# Aim of the task
Somewhere below, one line contains "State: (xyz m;" and a later line contains "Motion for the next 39". Output those two lines and everything between them exactly, and nothing else.
····················
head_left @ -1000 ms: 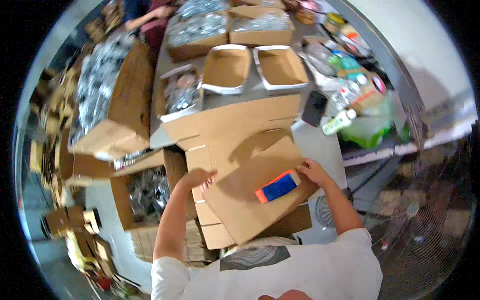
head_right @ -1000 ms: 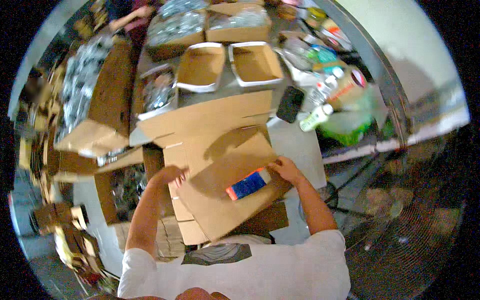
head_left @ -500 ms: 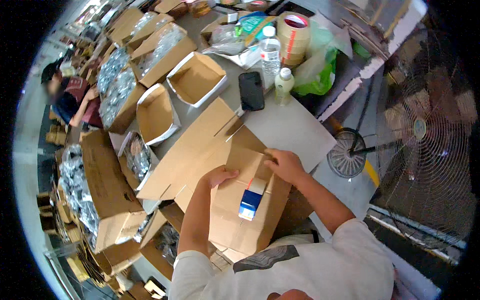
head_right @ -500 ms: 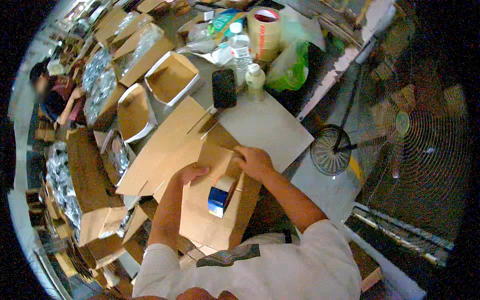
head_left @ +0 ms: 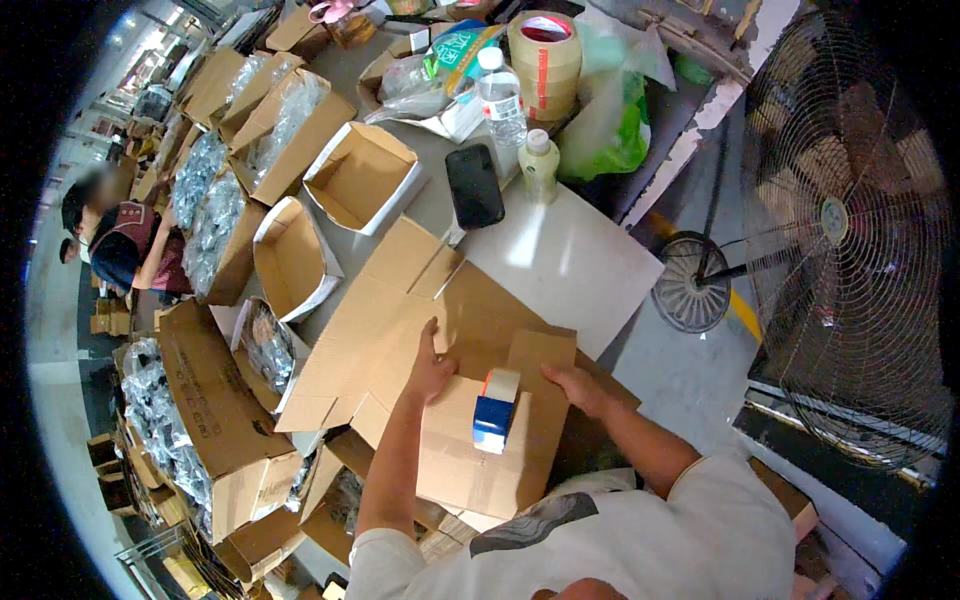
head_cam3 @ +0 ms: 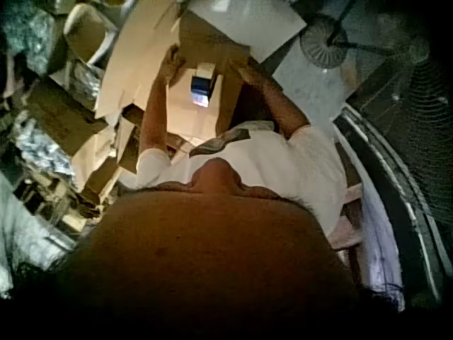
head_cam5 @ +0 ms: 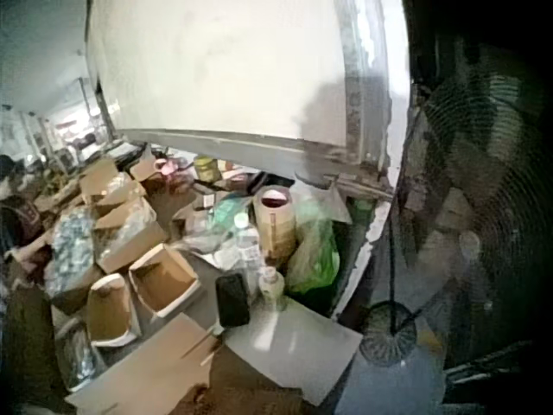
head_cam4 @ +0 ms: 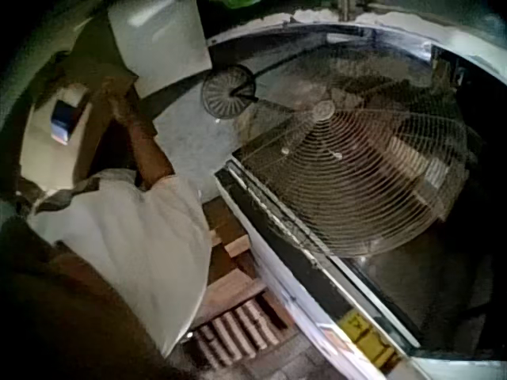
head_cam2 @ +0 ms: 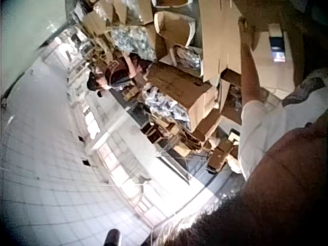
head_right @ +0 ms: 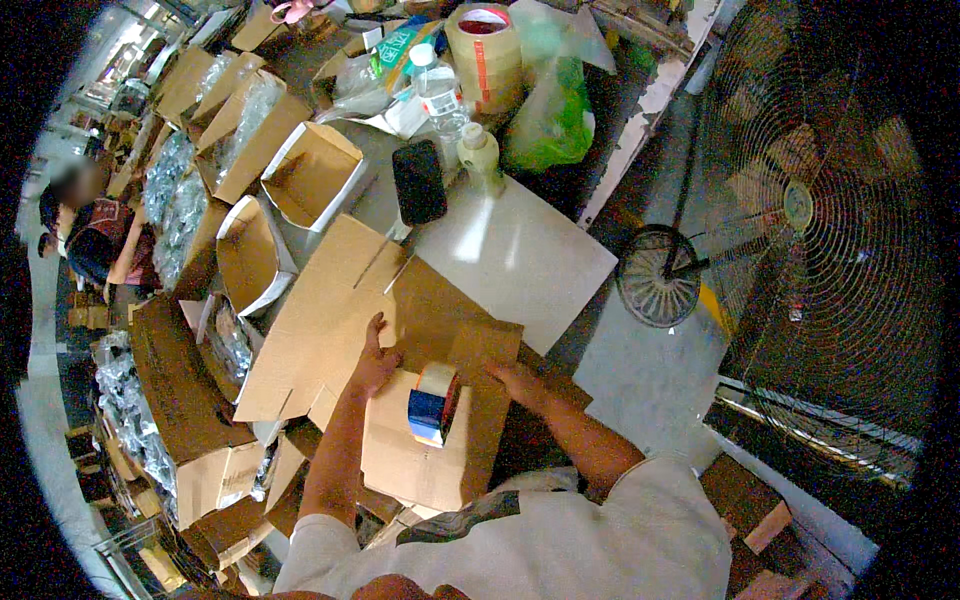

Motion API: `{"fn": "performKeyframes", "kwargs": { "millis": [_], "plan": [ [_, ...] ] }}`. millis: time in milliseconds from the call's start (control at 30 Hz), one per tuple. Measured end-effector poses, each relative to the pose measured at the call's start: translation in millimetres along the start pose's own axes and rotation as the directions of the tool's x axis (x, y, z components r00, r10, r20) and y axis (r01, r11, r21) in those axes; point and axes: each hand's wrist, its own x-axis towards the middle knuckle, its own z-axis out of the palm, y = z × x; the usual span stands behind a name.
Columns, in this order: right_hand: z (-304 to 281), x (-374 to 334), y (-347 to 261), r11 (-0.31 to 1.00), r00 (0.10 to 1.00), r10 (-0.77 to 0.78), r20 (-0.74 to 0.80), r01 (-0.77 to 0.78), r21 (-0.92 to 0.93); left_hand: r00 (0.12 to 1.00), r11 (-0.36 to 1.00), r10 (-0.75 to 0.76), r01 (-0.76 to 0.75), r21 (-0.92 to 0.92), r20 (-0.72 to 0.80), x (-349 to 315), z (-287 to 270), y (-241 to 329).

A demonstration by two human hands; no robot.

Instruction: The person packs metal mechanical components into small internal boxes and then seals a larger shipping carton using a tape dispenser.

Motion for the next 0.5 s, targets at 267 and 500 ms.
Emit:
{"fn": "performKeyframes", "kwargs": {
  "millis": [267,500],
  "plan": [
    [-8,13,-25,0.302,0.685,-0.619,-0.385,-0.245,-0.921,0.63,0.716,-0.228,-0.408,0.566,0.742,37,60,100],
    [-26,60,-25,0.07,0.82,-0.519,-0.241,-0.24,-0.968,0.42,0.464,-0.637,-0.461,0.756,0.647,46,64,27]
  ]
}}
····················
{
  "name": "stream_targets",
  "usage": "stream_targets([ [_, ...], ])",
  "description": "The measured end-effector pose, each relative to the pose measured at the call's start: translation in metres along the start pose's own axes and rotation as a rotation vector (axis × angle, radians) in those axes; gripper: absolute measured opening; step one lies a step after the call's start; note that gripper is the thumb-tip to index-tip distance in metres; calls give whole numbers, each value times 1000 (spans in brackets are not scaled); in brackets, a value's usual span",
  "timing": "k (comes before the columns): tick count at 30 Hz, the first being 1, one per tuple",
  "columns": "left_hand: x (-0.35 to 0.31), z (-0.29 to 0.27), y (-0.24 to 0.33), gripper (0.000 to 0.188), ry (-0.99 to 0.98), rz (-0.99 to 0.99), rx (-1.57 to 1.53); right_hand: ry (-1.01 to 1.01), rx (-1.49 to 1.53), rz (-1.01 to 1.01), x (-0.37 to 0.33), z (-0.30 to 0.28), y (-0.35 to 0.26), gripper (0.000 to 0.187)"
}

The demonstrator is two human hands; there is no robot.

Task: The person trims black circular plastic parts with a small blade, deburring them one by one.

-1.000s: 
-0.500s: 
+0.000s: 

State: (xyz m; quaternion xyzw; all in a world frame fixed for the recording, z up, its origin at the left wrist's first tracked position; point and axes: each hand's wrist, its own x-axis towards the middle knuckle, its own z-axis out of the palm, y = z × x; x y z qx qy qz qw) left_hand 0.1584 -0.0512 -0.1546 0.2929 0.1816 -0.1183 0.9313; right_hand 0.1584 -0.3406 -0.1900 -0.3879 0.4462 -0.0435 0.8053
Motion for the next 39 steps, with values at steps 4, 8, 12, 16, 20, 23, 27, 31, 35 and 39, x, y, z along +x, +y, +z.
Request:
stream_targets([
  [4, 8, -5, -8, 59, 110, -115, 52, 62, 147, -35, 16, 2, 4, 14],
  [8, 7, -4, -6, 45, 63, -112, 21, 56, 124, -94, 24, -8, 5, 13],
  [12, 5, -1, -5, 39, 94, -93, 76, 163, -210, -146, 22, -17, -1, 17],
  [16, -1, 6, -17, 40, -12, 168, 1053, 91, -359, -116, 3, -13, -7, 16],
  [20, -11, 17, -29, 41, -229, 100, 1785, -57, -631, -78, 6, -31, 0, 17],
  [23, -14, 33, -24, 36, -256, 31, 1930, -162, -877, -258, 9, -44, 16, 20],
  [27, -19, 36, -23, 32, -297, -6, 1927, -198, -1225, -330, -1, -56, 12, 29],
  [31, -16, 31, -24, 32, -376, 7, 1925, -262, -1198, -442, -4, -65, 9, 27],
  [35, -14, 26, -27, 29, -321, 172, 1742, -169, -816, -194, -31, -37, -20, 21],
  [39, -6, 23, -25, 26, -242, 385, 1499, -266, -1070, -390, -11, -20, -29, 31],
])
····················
# Answer for the task
State: (xyz m; quaternion xyzw; all in a world frame fixed for the recording, z up, its origin at the left wrist's first tracked position; point and axes: each hand's wrist, its own x-axis towards the middle knuckle, its own z-axis out of the palm, y = z × x; x y z qx qy qz qw) left_hand 0.1584 -0.0512 -0.1546 0.2929 0.1816 -0.1183 0.9313; right_hand 0.1584 -0.3406 -0.1900 -0.3879 0.4462 -0.0435 0.8053
Motion for the next 39 steps, with values at steps 4, 8, 12, 16, 20, 23, 27, 31, 35 and 39, x, y, z along +x, +y, +z.

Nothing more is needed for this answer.